Problem>
What you write should be an exact copy of the material, from its first line through the line containing "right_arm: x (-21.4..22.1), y".
▼▼▼
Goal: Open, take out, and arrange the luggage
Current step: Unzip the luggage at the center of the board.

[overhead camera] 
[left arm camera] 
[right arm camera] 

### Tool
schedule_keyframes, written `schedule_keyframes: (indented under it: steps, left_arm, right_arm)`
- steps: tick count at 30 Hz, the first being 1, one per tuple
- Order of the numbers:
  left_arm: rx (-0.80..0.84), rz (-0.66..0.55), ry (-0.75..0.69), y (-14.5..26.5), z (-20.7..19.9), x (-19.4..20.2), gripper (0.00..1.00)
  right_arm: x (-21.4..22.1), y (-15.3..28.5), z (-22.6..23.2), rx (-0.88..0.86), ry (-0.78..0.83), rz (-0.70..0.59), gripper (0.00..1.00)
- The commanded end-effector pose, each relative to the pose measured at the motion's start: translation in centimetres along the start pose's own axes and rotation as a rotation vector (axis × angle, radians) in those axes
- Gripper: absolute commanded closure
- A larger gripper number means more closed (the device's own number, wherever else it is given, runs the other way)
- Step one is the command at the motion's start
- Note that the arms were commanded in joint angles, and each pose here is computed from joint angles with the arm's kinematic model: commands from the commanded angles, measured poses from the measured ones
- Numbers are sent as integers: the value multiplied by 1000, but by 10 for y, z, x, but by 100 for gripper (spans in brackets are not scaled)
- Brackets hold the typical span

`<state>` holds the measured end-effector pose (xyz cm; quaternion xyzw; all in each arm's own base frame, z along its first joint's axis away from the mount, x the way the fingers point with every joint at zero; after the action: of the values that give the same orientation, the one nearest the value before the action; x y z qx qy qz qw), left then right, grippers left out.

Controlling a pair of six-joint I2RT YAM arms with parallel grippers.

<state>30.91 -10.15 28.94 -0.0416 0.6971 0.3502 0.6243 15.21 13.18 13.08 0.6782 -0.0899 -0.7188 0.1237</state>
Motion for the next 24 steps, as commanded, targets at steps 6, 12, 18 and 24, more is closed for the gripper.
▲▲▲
Solution to the exercise>
Goal: Open, take out, and arrange the luggage
Current step: Unzip the luggage at the center of the board.

[overhead camera] 
[left arm camera] 
[right arm camera] 

### Tool
schedule_keyframes, written `schedule_keyframes: (indented under it: steps, left_arm, right_arm)`
- steps: tick count at 30 Hz, the first being 1, one per tuple
- Order of the numbers:
  left_arm: rx (-0.80..0.84), rz (-0.66..0.55), ry (-0.75..0.69), y (-14.5..26.5), z (-20.7..19.9), x (-19.4..20.2), gripper (0.00..1.00)
  right_arm: x (-21.4..22.1), y (-15.3..28.5), z (-22.6..23.2), rx (-0.88..0.86), ry (-0.78..0.83), rz (-0.70..0.59), gripper (0.00..1.00)

That finishes the exercise, with nothing more to add.